FCC Settles with 7 Wireless Providers Who Did Not File 9-1-1 Certifications on Time
Friday, October 02, 2020 | Comments

The FCC’s Enforcement Bureau announced settlements with seven telecommunications providers that did not file timely 9-1-1 service reliability certifications last year. Each provider agreed to pay a civil penalty and abide by a compliance plan to ensure it meets its filing responsibilities going forward.

The commission’s rules require 9-1-1 service providers — generally, the wireline phone companies that route both wireline and wireless calls to 911 call centers or provide administrative lines directly to 9-1-1 call centers—to take reasonable measures to provide reliable and resilient 9-1-1 service. To that end, the rules require 9-1-1 service providers to certify annually that they have either implemented certain industry-backed best practices or acceptable alternative measures with respect to circuit diversity, central office backup power, and network monitoring.

“When you call 9-1-1, your call should go through,” said Lisa M. Fowlkes, chief of the FCC’s Public Safety and Homeland Security Bureau. “The telecommunications providers that route emergency calls are responsible for taking 9-1-1 service reliability measures and certifying to the commission each year that they have done so.
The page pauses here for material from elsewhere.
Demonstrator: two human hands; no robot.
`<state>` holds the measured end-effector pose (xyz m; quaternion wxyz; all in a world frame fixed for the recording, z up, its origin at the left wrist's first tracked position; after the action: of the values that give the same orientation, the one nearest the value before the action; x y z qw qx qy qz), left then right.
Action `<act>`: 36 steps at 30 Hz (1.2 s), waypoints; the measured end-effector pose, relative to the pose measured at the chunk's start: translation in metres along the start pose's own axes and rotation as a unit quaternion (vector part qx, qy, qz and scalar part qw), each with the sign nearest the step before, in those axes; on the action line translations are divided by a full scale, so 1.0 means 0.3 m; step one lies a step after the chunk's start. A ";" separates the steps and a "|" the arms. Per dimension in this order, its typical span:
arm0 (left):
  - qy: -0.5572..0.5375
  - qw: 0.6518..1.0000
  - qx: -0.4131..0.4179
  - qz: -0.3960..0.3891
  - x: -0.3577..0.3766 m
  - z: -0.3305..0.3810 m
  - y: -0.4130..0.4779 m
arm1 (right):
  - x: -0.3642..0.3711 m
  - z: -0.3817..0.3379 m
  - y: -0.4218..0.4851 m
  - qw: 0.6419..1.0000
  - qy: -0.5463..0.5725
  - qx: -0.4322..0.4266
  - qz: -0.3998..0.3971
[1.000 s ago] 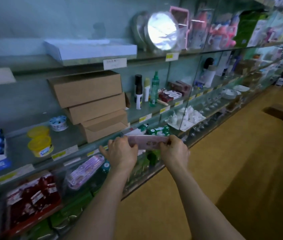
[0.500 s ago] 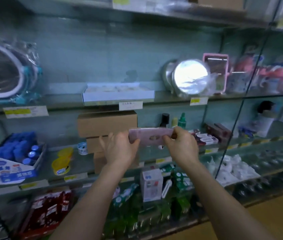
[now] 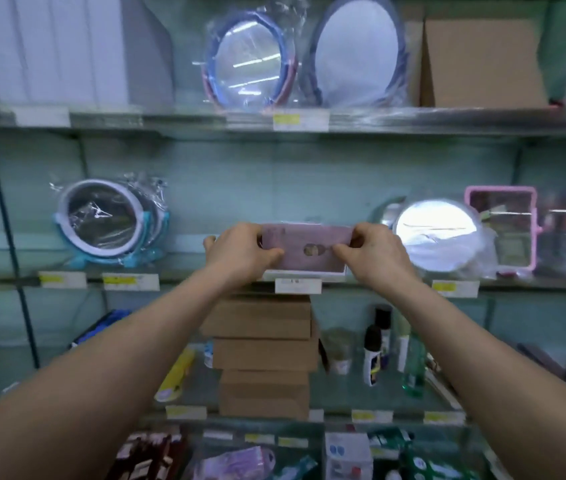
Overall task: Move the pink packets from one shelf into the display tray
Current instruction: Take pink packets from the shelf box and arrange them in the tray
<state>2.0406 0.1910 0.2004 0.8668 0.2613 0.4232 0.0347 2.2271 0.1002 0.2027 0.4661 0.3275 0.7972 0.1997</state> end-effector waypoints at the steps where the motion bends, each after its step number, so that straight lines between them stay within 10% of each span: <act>1: 0.003 1.000 -0.005 -0.001 -0.016 0.003 0.027 | 0.000 -0.012 0.029 1.000 0.001 -0.006 0.001; 26: -0.318 0.913 -0.128 -0.221 0.205 -0.110 0.553 | 0.256 0.061 0.510 0.994 -0.009 0.034 -0.105; 36: -0.408 0.854 -0.178 -0.271 0.360 -0.179 0.605 | 0.423 0.188 0.480 0.933 0.284 0.161 -0.151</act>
<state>2.0985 0.4003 0.1834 0.9685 -0.0314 0.0724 -0.2363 2.2803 0.2926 0.1873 0.1858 0.2035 0.9579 0.0801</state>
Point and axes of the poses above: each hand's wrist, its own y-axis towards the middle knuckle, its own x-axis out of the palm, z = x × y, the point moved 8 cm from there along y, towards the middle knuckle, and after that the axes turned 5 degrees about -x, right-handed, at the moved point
Today’s action should remind industry to take this obligation seriously.”

The Enforcement Bureau entered into consent Decrees with the companies, which will each implement a compliance plan and pay a fine. The companies are Alteva of Warwick, Arkwest Communications, Cass Telephone Company, ComSouth Telecommunications, Dumont Telephone Company, Geneseo Telephone Company and Union Telephone Company.

The next deadline for filing annual 911 reliability certifications is October 15, 2020.